- What this task involves
From the entries that follow, extract each line holding the string "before".

Excerpts from a dataset
---

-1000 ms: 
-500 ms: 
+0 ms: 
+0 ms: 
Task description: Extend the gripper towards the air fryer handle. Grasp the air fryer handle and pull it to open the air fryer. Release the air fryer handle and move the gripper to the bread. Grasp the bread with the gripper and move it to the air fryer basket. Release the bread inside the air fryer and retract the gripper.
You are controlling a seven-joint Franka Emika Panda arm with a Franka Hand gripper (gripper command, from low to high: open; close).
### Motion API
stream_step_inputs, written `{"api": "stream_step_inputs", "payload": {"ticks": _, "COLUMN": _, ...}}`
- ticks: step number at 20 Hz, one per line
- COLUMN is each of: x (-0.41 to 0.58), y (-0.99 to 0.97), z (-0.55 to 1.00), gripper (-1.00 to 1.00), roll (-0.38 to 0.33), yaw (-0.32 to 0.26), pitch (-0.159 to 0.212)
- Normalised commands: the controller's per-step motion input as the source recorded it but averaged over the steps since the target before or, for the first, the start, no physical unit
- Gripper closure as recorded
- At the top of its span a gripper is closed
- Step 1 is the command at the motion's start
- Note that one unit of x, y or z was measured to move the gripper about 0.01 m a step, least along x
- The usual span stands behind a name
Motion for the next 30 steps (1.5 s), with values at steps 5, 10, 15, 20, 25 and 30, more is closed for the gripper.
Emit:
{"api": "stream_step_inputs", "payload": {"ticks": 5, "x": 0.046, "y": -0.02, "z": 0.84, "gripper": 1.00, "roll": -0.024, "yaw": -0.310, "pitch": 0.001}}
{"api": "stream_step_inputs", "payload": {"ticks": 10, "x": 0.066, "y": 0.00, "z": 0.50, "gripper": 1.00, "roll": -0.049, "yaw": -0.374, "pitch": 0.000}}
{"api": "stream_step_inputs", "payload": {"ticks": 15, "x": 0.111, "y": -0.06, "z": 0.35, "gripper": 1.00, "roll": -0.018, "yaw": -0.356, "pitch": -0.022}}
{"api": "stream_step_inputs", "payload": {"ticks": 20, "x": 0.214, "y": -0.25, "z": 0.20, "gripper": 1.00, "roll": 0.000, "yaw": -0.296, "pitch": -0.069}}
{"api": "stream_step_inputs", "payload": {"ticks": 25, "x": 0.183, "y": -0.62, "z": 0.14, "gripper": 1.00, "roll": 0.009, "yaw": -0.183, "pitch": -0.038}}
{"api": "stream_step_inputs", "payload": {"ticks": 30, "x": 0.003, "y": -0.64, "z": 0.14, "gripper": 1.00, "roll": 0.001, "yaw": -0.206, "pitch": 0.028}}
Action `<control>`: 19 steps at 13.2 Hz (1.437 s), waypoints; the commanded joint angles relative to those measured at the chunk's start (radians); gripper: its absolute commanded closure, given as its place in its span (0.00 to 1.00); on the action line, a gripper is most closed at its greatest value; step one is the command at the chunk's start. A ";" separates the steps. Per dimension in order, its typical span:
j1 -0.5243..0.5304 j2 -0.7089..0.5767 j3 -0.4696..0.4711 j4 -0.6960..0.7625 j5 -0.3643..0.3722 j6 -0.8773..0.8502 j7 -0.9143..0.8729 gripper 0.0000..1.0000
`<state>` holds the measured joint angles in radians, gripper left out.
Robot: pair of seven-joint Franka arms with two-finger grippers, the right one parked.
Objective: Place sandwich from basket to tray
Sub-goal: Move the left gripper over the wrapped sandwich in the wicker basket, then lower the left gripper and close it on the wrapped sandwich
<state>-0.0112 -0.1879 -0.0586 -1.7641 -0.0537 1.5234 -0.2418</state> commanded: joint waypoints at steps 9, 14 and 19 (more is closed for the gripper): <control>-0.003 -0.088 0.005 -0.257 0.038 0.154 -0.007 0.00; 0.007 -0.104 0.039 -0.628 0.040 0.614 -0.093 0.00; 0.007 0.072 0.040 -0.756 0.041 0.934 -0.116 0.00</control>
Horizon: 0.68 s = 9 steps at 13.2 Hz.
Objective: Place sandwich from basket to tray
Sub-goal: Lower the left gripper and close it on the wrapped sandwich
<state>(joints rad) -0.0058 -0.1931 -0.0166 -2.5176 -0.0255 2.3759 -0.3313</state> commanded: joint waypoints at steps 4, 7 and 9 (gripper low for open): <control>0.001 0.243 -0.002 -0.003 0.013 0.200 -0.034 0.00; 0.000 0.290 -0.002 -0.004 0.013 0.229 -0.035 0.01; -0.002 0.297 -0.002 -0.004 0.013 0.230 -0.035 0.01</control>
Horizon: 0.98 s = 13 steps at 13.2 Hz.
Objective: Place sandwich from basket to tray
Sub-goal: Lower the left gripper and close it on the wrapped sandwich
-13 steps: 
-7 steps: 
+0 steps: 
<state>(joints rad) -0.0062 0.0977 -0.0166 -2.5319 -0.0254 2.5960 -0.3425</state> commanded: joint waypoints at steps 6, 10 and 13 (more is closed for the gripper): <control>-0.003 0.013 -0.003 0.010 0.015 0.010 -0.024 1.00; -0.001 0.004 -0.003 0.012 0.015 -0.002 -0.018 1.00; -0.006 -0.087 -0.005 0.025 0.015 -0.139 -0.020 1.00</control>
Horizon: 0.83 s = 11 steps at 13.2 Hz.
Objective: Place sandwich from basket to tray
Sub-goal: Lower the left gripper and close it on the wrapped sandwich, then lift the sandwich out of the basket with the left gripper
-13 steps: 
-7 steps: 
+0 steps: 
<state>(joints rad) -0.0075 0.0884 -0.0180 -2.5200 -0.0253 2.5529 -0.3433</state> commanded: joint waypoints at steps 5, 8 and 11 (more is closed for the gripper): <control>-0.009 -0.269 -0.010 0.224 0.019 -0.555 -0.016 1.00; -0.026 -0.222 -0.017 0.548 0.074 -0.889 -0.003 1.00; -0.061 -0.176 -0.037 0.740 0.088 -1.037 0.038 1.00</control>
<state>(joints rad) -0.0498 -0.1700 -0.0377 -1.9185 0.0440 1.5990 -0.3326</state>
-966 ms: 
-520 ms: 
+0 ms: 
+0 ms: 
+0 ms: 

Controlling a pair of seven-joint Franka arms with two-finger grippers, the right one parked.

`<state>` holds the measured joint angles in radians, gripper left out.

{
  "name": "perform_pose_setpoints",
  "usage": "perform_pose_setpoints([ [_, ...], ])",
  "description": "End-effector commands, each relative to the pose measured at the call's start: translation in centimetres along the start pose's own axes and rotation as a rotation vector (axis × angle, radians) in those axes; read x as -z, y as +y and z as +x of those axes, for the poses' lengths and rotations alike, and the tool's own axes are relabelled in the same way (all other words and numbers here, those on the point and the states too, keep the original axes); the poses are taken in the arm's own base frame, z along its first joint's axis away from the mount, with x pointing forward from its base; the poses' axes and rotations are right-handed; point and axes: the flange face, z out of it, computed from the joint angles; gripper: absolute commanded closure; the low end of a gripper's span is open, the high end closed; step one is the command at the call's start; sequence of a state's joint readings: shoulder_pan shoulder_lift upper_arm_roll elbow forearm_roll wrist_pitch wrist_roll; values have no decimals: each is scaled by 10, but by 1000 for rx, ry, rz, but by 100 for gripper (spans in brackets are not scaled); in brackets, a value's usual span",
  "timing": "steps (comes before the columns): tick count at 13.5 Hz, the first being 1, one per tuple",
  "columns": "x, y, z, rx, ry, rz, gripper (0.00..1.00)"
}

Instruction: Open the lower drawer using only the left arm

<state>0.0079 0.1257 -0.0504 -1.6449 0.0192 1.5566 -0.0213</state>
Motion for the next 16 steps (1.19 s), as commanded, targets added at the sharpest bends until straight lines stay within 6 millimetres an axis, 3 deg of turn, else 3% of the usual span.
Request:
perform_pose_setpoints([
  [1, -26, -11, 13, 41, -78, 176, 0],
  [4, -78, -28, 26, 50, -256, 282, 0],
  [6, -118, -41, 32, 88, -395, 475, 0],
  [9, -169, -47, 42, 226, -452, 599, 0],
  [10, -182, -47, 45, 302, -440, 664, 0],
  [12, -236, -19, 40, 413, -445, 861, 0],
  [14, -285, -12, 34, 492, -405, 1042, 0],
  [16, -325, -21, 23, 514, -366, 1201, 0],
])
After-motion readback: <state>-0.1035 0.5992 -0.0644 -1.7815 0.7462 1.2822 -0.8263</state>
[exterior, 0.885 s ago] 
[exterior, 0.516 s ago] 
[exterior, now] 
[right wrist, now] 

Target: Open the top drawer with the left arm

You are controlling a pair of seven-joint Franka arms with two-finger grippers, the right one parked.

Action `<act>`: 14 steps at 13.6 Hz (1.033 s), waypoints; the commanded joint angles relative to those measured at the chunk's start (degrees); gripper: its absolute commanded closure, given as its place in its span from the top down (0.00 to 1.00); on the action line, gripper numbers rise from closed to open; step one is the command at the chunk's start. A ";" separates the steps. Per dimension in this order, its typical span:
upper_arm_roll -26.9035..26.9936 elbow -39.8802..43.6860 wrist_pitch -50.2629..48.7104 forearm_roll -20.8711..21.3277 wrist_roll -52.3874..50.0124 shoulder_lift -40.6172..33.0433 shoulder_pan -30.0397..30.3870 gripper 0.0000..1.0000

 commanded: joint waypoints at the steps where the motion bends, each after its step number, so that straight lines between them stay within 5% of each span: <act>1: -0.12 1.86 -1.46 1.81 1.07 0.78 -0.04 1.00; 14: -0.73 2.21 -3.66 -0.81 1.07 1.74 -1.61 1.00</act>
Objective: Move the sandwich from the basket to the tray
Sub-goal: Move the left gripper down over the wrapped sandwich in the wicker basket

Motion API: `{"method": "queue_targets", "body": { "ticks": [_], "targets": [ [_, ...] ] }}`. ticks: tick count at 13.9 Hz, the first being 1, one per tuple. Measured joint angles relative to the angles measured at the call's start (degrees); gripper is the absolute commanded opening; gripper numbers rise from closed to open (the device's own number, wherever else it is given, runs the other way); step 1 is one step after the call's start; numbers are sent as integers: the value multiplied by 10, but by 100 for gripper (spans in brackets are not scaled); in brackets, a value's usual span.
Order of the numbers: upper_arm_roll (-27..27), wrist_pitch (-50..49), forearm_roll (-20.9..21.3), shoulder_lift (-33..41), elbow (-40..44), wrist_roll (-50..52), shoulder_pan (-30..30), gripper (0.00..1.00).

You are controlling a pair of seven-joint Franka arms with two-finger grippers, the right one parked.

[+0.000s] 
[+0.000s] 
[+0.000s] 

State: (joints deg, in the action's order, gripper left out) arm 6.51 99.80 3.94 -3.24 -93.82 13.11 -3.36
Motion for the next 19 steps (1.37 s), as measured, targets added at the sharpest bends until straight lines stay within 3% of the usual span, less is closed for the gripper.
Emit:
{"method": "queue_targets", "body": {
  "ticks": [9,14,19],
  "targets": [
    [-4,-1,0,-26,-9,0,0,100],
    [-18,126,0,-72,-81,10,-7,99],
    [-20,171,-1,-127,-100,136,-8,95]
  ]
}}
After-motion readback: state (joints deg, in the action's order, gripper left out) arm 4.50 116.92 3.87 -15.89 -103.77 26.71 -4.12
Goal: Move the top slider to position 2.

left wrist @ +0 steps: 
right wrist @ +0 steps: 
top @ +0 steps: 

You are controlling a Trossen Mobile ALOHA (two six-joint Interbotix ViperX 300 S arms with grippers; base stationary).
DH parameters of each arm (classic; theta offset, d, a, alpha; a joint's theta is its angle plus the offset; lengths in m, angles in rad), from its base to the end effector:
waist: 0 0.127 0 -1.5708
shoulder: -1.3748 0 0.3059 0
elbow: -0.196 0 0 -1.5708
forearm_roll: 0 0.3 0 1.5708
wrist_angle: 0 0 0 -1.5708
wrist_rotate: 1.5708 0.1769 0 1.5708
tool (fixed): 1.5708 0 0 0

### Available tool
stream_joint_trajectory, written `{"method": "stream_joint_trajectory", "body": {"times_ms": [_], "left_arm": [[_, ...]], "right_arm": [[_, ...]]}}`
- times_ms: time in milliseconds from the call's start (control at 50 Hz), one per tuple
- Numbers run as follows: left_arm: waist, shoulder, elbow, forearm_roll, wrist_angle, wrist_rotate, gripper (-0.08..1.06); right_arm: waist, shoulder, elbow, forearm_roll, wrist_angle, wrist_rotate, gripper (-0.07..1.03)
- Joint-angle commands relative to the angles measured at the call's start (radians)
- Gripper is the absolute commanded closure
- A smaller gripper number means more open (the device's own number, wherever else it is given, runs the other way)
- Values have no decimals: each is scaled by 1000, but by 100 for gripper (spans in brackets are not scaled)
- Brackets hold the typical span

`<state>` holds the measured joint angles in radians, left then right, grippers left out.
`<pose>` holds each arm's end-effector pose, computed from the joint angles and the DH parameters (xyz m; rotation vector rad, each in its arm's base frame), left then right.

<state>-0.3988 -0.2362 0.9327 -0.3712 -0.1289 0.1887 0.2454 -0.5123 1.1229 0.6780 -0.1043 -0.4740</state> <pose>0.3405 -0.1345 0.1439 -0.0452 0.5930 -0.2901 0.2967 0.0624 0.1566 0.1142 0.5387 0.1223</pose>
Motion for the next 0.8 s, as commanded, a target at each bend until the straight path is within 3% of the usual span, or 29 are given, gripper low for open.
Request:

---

- Response area
- Normalised commands: the controller's per-step motion input as the source recorded it but averaged over the steps since the target before or, for the first, the start, no physical unit
  "timing": "steps (comes before the columns): tick count at 13.5 Hz, the first being 1, one per tuple",

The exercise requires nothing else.